- _About this exercise_:
Starting at the line below holding "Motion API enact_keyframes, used" and stopping at the line holding "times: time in", print every line exactly, both ends included, and leave the rest out.

··········

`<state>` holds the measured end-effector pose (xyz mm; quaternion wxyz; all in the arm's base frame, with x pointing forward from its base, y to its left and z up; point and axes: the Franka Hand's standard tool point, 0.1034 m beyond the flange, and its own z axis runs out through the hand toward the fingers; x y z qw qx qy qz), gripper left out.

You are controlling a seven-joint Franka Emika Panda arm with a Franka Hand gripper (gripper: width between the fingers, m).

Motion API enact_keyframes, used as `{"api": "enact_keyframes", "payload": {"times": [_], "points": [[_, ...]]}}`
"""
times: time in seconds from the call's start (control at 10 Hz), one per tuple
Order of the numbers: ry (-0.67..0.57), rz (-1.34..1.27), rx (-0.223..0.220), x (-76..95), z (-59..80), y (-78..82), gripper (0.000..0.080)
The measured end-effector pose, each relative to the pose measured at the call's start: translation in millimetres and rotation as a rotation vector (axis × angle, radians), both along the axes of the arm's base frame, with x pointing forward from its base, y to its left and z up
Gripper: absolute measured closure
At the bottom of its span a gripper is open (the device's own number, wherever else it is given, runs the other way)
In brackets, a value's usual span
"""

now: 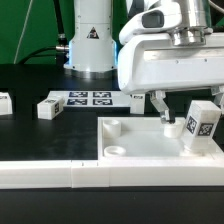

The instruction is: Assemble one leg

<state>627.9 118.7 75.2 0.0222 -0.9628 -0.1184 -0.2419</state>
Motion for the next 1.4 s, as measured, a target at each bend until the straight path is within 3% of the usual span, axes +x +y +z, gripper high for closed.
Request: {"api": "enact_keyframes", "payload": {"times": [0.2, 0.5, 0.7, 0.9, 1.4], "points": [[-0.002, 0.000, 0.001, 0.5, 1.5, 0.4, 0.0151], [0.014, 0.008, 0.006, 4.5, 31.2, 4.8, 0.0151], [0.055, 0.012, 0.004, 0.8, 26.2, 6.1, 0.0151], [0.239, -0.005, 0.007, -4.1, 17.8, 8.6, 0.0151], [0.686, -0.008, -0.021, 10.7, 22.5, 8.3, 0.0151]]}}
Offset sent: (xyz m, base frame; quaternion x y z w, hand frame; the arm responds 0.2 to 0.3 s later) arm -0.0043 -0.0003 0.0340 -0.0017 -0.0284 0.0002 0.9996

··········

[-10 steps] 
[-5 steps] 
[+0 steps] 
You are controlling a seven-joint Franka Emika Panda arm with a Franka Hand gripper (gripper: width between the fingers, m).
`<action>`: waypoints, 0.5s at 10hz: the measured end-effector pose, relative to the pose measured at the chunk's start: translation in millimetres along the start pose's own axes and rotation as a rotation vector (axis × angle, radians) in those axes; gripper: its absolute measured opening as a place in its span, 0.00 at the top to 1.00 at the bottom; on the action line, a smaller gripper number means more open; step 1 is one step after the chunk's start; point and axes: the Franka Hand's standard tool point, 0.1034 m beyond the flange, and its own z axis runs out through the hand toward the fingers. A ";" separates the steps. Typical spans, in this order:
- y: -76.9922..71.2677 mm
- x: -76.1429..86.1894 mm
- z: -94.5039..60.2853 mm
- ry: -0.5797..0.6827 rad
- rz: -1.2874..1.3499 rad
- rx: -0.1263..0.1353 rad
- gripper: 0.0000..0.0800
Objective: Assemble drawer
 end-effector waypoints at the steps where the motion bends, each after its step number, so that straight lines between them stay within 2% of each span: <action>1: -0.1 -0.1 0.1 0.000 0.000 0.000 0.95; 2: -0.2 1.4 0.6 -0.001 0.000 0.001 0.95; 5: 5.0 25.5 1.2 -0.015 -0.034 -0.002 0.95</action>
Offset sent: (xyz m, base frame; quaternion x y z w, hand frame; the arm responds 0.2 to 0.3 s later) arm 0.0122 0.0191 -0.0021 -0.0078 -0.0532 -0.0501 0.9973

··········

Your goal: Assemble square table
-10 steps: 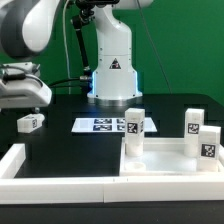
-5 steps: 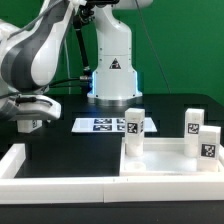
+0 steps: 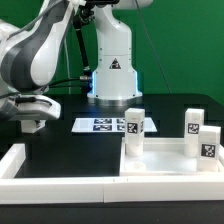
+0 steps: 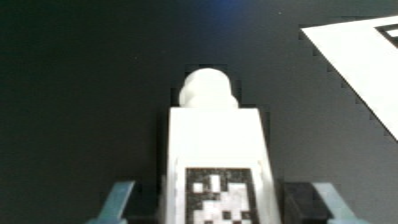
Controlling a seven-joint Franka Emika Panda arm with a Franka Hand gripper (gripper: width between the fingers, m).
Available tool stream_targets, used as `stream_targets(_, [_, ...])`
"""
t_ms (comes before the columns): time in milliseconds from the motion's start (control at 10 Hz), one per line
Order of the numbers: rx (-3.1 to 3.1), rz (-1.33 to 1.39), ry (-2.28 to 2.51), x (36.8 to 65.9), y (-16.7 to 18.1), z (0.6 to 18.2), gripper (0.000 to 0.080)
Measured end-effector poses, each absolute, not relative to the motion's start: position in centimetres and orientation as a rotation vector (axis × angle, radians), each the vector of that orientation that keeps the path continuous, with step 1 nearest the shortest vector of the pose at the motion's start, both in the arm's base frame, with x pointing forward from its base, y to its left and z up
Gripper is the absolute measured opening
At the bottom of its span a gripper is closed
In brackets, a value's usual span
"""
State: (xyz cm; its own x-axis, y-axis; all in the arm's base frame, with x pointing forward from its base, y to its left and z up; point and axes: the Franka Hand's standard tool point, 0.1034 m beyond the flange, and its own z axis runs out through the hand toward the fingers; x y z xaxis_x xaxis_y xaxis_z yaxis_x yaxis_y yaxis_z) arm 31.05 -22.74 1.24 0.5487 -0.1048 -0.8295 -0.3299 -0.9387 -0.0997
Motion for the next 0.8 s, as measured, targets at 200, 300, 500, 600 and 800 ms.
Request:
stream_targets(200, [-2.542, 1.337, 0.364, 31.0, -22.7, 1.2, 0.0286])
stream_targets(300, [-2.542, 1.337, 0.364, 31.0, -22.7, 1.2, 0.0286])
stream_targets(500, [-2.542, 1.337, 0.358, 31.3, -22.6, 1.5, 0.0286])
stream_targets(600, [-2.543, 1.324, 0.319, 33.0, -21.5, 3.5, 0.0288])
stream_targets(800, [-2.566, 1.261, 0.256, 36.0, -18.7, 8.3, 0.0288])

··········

- _Worked solution_:
Motion API enact_keyframes, used as `{"api": "enact_keyframes", "payload": {"times": [_], "points": [[_, ...]]}}`
"""
times: time in seconds from the call's start (control at 10 Hz), one per tuple

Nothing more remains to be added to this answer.